▶ _Work to complete_: Where in the listing does the string "this" appear? Copy every line that holds it.
##### Data under study #####
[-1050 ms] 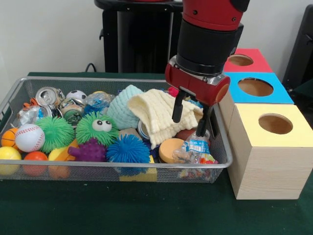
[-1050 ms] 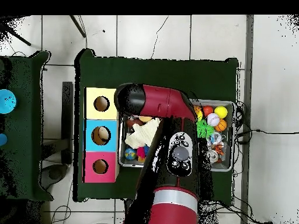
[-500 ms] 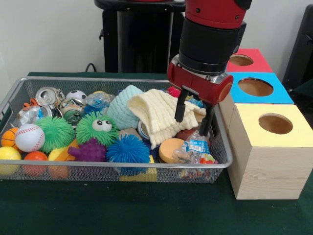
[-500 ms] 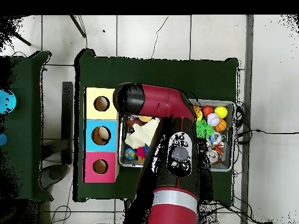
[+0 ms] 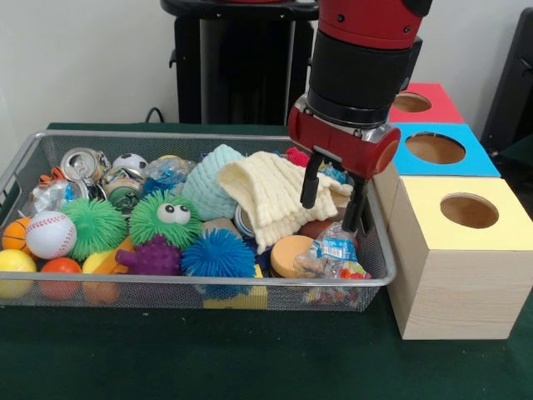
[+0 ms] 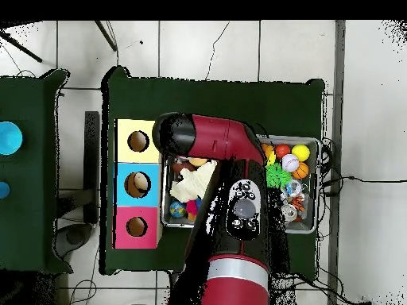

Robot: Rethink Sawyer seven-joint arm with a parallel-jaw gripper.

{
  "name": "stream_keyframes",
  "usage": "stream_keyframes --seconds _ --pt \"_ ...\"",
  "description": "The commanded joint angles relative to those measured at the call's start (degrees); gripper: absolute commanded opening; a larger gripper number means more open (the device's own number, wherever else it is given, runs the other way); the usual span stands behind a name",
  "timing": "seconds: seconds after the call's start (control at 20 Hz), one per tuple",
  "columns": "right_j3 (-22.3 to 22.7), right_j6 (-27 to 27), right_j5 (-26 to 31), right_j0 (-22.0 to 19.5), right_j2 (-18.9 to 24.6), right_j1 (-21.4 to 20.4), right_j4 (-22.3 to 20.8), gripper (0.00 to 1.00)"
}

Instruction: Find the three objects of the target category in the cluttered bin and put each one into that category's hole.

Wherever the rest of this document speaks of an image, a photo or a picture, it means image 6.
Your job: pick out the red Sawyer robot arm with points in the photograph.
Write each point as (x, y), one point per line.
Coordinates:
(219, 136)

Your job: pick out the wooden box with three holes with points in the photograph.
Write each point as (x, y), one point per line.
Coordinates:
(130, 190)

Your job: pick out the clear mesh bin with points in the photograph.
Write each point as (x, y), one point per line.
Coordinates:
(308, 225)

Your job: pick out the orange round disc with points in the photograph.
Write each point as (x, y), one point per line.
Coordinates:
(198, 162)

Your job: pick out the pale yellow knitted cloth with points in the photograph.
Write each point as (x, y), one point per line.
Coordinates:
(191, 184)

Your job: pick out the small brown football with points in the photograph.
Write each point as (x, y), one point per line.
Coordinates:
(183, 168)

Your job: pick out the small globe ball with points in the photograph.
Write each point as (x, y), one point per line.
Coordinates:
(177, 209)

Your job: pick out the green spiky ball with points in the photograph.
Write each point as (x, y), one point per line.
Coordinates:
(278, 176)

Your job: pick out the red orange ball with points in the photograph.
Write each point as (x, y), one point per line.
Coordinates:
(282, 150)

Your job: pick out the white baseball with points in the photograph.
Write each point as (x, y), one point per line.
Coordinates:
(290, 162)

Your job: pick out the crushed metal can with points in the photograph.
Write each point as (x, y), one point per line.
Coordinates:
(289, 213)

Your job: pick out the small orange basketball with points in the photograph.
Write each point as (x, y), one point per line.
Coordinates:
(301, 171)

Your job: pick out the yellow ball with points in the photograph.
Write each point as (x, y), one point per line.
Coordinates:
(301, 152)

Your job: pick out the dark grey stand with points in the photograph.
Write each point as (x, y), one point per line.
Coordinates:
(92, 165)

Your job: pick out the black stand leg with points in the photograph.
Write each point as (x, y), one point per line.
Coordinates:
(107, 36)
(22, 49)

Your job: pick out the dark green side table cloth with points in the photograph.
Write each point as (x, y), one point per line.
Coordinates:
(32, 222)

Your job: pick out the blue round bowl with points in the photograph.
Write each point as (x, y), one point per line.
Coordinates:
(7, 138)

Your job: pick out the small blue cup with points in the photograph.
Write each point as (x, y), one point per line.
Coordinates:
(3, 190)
#####
##### Data under study #####
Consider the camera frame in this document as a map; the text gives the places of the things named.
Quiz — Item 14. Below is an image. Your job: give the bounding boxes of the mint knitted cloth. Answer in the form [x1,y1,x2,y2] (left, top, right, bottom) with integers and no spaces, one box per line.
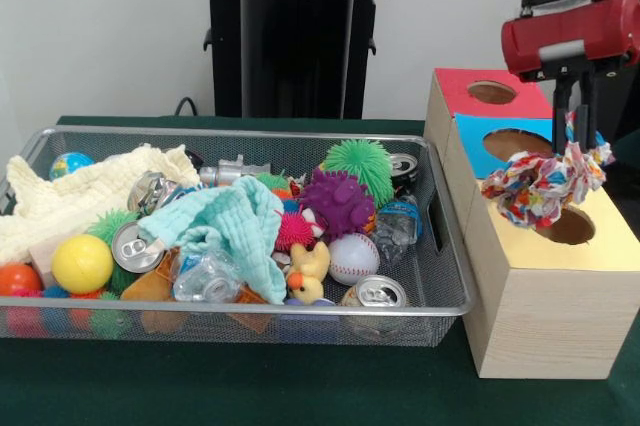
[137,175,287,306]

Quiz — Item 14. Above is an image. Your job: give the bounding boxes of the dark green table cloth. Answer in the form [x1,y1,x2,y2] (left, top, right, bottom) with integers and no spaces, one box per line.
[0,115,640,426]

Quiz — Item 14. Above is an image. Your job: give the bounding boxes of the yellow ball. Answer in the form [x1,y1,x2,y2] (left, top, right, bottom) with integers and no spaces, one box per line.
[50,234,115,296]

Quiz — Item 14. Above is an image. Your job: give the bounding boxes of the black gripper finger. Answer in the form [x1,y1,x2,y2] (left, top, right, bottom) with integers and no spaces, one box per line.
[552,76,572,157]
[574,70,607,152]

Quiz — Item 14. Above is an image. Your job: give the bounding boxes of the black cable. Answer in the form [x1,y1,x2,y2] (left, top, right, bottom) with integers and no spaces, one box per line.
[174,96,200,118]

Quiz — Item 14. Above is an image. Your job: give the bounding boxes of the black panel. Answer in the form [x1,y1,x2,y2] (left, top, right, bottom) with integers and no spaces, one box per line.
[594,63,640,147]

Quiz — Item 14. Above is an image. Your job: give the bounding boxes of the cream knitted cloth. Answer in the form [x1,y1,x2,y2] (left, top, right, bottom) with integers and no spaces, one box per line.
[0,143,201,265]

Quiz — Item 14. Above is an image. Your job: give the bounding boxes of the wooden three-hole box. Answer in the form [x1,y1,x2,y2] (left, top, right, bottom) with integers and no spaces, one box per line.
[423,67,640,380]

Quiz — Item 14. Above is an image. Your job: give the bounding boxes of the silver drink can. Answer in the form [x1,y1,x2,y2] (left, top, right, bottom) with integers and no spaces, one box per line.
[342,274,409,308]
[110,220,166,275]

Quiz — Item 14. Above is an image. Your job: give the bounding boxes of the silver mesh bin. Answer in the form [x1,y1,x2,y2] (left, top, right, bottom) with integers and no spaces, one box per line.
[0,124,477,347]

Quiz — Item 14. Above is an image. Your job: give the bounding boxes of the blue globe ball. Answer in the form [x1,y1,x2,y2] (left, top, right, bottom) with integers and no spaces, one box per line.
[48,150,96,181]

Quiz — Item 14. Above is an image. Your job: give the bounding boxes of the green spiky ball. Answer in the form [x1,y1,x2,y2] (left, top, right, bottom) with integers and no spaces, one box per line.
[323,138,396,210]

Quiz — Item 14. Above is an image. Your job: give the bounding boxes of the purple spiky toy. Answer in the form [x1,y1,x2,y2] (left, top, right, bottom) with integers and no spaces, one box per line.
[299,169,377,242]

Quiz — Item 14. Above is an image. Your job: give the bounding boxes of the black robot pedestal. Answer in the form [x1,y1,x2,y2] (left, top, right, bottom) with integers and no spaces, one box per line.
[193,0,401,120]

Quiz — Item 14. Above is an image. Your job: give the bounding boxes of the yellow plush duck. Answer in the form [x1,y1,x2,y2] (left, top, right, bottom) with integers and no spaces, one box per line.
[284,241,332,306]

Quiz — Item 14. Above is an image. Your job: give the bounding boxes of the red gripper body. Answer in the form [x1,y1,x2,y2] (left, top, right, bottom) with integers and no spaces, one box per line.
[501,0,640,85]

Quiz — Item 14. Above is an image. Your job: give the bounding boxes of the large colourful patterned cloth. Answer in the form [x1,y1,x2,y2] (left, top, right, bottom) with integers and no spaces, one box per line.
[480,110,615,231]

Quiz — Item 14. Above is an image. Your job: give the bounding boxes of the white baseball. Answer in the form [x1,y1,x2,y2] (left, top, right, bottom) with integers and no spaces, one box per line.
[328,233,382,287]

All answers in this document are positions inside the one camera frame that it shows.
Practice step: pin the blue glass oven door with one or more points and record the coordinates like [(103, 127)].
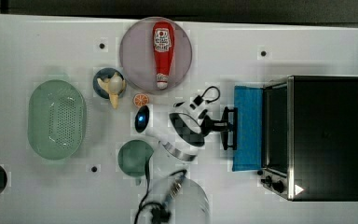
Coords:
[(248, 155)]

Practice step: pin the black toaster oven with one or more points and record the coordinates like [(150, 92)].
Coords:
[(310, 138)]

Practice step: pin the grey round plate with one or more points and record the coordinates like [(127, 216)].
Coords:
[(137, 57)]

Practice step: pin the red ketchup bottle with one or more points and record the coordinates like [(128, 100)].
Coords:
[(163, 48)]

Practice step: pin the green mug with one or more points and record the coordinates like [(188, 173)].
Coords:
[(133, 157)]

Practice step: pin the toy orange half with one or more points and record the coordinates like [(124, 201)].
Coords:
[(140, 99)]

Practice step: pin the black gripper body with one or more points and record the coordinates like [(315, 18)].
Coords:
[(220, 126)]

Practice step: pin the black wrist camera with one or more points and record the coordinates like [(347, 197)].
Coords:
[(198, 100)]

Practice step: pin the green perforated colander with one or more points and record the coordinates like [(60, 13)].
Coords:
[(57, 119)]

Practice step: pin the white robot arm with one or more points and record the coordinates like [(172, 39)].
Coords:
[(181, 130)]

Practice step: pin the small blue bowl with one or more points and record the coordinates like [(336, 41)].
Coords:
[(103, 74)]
#####
▶ _Response to the task_:
Wherever the rest of this document speaks of an image, a photo or a picture, it means image 6.
Consider the camera frame in this document as a map; the text gives the places of the things named.
All answers in this document are positions inside the one camera frame that it shows.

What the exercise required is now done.